### Task item
Print the data exactly. Pictures stay out.

### Dataset extract
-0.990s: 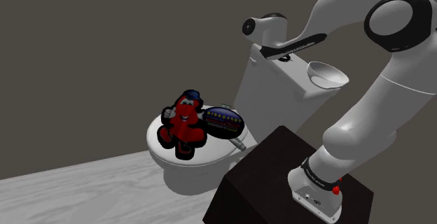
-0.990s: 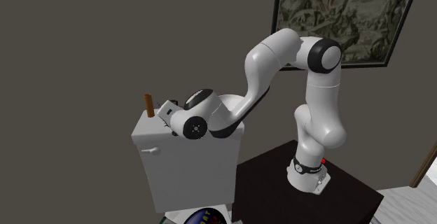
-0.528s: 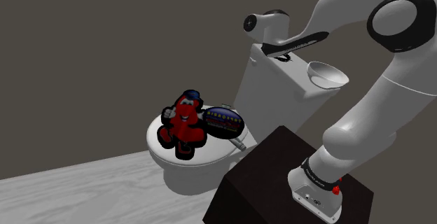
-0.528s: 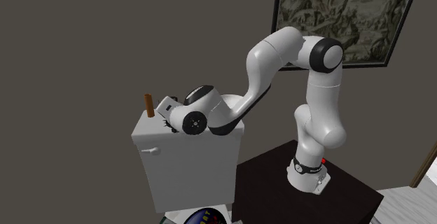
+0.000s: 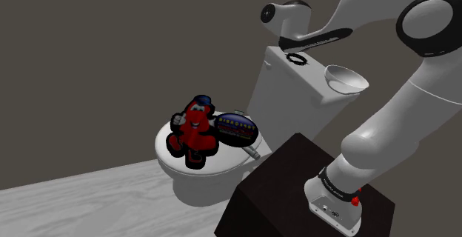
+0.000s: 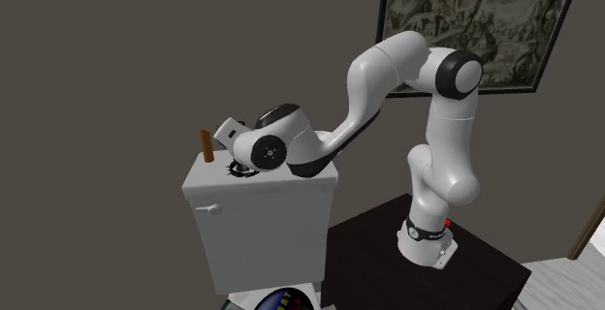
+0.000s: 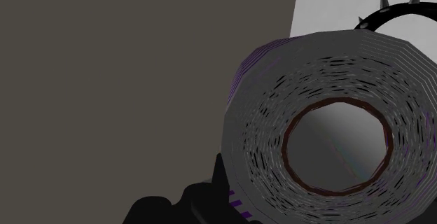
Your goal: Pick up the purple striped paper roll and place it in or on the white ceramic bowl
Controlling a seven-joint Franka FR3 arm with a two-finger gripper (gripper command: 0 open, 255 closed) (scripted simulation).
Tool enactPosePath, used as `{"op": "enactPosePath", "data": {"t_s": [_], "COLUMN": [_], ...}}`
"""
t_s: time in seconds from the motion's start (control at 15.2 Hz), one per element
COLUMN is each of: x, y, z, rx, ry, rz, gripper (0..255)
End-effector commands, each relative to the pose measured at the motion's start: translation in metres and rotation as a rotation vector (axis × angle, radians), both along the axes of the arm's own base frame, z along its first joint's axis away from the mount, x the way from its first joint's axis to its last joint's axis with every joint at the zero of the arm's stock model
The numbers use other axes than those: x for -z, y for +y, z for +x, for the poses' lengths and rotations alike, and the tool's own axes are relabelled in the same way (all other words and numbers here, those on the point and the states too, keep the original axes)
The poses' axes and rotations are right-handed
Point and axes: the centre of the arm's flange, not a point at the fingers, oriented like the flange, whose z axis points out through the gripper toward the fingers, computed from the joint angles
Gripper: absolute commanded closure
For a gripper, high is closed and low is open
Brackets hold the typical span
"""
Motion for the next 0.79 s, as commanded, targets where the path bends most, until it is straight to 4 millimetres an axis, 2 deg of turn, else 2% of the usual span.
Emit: {"op": "enactPosePath", "data": {"t_s": [0.0,0.73], "x": [-0.012,-0.07], "y": [-0.001,-0.001], "z": [0.001,0.001], "rx": [0.0,0.0], "ry": [0.0,0.0], "rz": [0.0,0.0], "gripper": [255,255]}}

### Problem solution
-0.990s: 
-0.990s: 
-0.528s: 
-0.528s: 
+0.000s: 
+0.000s: 
+0.000s: 
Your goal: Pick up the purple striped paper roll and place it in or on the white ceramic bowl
Controlling a seven-joint Franka FR3 arm with a two-finger gripper (gripper command: 0 open, 255 closed) (scripted simulation).
Tool enactPosePath, used as `{"op": "enactPosePath", "data": {"t_s": [_], "COLUMN": [_], ...}}`
"""
t_s: time in seconds from the motion's start (control at 15.2 Hz), one per element
COLUMN is each of: x, y, z, rx, ry, rz, gripper (0..255)
End-effector commands, each relative to the pose measured at the motion's start: translation in metres and rotation as a rotation vector (axis × angle, radians), both along the axes of the arm's own base frame, z along its first joint's axis away from the mount, x the way from its first joint's axis to its last joint's axis with every joint at the zero of the arm's stock model
The numbers use other axes than those: x for -z, y for +y, z for +x, for the poses' lengths and rotations alike, and the tool's own axes are relabelled in the same way (all other words and numbers here, those on the point and the states too, keep the original axes)
The poses' axes and rotations are right-handed
Point and axes: the centre of the arm's flange, not a point at the fingers, oriented like the flange, whose z axis points out through the gripper toward the fingers, computed from the joint angles
Gripper: absolute commanded closure
For a gripper, high is closed and low is open
Brackets hold the typical span
"""
Motion for the next 0.79 s, as commanded, targets where the path bends most, until it is straight to 4 millimetres an axis, 2 deg of turn, else 2% of the usual span.
Emit: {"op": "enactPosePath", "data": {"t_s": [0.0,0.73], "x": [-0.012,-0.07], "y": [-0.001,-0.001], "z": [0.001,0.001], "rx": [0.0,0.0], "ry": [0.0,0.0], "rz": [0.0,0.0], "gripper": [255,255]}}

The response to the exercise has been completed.